Eine auf den ersten Blick widersinnig erscheinende Vorhersage über das Verhalten von zweidimensionalen Kristallen hat sich nach über einem Jahrhundert bestätigt. Wie eine Arbeitsgruppe um James J. De Yoreo von der University of Washington in Seattle berichtet, wachsen hochgeordnete Schichten bestimmter Peptide, ohne dass Aktivierungsenergie nötig ist. Wie die Arbeitsgruppe in »Science« berichtet, scheinen die Lagen aus kurzen Eiweißmolekülen damit ein grundlegendes Gesetz der Kristallbildung zu verletzen: Je größer der Kristall wird, desto größer wird auch seine Oberfläche und damit wächst die Oberflächenenergie. Diese Energie muss eigentlich beim Wachstum des Kristalls in Form von Aktivierungsenergie aufgebracht werden. Die von De Yoreo und seinem Team untersuchten Systeme wachsen jedoch ohne diese Barriere.

Das zeigen einerseits direkte Messungen der Wachstumsrate der Schichten mit Hilfe eines Rasterkraftmikroskops, andererseits begleitende Computersimulationen. Damit unterscheiden sich diese Systeme grundlegend von klassischen Kristallen.

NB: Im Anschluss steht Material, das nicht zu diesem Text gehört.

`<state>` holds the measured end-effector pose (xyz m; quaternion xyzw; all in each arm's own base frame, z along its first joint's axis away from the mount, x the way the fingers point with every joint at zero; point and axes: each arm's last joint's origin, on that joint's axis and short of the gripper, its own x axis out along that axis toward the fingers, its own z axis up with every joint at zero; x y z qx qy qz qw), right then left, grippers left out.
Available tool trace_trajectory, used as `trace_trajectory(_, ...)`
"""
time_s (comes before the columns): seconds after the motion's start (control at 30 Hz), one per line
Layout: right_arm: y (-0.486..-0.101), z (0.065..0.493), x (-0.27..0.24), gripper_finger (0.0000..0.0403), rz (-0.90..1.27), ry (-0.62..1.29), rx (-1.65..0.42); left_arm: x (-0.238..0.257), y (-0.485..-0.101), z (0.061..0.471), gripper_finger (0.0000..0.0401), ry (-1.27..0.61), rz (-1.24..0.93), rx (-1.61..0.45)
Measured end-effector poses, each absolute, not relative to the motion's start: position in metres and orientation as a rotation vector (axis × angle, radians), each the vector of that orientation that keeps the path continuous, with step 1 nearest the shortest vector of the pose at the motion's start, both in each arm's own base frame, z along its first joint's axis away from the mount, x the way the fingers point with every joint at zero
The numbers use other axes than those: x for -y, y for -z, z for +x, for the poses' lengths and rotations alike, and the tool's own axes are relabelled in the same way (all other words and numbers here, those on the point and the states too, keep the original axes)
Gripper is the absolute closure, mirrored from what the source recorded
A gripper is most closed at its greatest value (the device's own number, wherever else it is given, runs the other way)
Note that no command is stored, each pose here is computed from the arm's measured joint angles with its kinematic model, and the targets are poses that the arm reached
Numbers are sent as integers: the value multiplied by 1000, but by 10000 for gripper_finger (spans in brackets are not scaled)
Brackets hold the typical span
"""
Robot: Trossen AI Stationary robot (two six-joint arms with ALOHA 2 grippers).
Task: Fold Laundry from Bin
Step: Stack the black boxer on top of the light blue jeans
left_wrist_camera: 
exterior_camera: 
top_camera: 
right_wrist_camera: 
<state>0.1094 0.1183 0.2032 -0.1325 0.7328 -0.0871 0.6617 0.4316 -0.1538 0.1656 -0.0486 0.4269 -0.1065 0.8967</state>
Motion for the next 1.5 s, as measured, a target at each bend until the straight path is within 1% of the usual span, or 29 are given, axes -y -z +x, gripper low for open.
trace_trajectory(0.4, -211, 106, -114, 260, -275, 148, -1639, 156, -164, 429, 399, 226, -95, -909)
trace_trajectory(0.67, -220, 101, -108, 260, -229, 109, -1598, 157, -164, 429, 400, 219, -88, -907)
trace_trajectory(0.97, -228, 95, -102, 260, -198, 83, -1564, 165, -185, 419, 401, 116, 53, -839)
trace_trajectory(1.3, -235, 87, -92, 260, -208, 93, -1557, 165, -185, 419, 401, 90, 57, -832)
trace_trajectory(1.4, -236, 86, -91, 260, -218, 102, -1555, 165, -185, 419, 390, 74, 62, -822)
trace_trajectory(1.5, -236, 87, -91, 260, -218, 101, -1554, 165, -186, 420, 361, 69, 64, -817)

Bei denen nämlich hängt das Wachstum der kleinsten Kristalle einerseits von der Energie ab, die beim Anlagern frei wird, andererseits von den Energiekosten durch die vergrößerte Oberfläche. Letztere wächst proportional zum Radius, die begünstigende freie Energie dagegen mit seinem Quadrat.

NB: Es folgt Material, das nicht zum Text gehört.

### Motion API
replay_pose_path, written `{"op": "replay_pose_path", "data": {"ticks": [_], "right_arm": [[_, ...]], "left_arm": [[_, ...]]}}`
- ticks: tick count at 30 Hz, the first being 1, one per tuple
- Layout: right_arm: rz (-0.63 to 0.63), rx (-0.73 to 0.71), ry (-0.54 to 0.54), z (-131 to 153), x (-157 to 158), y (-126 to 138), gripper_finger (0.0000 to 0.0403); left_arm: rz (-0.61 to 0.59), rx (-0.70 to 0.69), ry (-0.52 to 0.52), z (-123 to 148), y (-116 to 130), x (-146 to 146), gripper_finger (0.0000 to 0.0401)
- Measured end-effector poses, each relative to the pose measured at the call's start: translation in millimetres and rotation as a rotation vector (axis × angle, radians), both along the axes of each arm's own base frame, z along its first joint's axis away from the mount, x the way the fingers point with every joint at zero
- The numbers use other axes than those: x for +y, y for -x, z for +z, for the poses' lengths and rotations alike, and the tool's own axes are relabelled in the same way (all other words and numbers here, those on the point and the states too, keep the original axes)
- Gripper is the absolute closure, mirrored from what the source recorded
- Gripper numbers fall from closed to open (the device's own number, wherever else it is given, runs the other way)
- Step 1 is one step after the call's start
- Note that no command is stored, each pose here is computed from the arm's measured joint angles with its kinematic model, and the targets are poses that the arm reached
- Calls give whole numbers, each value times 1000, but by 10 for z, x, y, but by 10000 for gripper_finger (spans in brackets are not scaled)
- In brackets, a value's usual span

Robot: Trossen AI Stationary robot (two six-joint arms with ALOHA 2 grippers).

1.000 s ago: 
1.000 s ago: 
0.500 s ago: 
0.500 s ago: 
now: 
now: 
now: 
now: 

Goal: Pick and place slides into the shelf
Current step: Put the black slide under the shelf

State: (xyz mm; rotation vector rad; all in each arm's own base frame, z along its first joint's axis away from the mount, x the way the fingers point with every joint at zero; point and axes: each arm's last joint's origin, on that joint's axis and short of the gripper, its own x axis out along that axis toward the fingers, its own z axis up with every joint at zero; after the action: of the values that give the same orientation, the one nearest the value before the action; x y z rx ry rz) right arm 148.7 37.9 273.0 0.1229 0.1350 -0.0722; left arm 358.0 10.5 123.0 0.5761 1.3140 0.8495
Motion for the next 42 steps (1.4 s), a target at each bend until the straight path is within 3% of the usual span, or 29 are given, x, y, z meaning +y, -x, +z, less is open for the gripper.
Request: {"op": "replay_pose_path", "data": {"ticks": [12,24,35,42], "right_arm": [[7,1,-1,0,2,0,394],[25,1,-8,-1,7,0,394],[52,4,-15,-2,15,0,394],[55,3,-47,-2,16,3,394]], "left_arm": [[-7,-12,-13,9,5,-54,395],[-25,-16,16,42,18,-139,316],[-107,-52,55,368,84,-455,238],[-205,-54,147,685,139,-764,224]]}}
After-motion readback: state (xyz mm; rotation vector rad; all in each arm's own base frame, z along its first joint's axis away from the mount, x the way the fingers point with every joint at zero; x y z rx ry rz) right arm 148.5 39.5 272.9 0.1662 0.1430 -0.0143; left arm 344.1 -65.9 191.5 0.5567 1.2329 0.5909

Dieser Effekt mag nebensächlich klingen, er hat allerdings dramatische Folgen für das Verhalten von klassischen Kristallen. Einerseits nämlich wachsen größere Kristalle in manchen Systemen durch diesen Effekt auf Kosten kleinerer; dieser Effekt steckt hinter dem als Ostwald-Reifung bekannten Phänomen, das die Stabilität von Salben ebenso beeinflusst wie die von Stählen. Außerdem haben solche Kristalle einen kritischen Radius: Molekülansammlungen unterhalb dieser Größe lösen sich auf, weil ihre Oberfläche zu groß wird. Die Peptide von De Yoreos Gruppe dagegen tun das nicht: Ihr kritischer Radius ist null.

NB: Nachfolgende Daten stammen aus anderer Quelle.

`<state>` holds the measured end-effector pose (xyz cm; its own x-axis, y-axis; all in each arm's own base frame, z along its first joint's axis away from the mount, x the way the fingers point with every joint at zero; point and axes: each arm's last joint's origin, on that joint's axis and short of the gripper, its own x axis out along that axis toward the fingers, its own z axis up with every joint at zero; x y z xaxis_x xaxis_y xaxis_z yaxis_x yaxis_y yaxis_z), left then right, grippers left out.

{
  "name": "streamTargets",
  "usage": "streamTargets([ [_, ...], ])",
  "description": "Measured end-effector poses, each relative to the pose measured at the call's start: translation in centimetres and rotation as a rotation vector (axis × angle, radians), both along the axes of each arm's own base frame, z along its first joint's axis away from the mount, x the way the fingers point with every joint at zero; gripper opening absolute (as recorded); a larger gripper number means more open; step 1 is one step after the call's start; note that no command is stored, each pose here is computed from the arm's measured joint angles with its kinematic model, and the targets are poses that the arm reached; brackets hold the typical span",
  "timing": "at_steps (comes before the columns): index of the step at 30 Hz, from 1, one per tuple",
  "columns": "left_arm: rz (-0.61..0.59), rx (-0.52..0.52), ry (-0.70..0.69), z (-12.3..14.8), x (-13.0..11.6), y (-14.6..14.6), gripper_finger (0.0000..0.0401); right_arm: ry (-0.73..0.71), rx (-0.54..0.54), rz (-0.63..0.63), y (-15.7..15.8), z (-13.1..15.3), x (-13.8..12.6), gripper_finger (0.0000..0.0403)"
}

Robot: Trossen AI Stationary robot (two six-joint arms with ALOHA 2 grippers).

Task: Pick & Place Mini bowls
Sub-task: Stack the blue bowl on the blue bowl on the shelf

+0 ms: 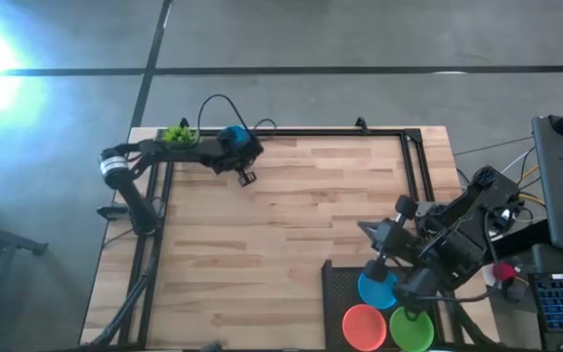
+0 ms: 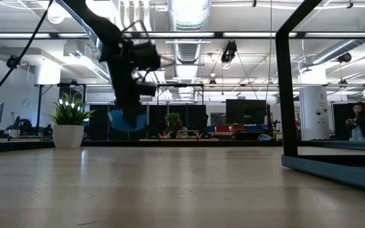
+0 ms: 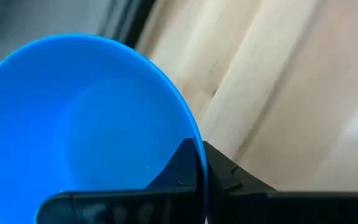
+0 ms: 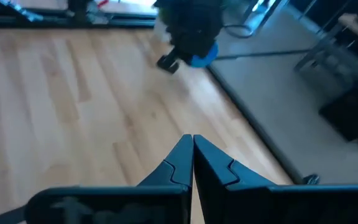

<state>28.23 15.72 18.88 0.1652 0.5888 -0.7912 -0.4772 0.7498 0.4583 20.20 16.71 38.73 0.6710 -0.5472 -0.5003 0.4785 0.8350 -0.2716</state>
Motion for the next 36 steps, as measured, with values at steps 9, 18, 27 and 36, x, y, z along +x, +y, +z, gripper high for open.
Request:
streamTargets([
  [9,-0.239,0.381,0.108,4.2,3.5,-7.9,0.0001,-0.016,-0.115,-0.003,0.0,-1.2,0.2,0.0008],
  [18,-0.495,0.559,0.054,6.0,5.8,-14.1,0.0,-0.001,-0.152,-0.029,-0.3,-3.3,0.8,0.001],
  [27,-0.658,0.65,-0.021,7.2,6.8,-17.3,0.0,-0.028,-0.17,-0.112,-1.9,-4.2,2.7,0.0077],
  [36,-0.815,0.717,0.037,7.5,7.0,-19.0,0.0,-0.059,-0.256,-0.168,-3.6,-5.3,5.2,0.0135],
])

Diese auf den ersten Blick gegen alle Gesetze der Kristallbildung verstoßende Besonderheit hat, wie das Team feststellte, ihren Ursprung im besonderen Wachstumsprozess der zweidimensionalen Kristalle. Die Schichten wachsen nämlich keineswegs in alle Richtungen gleichmäßig – sondern streng entlang einzelner Molekülreihen. Solches eindimensionales Kristallwachstum wiederum sollte tatsächlich ohne Aktivierungsenergie funktionieren, hatten Kristalltheoretiker bereits in der Frühzeit des Fachs vorhergesagt, aber bisher war es nie gelungen, den Effekt in der Praxis zu beobachten.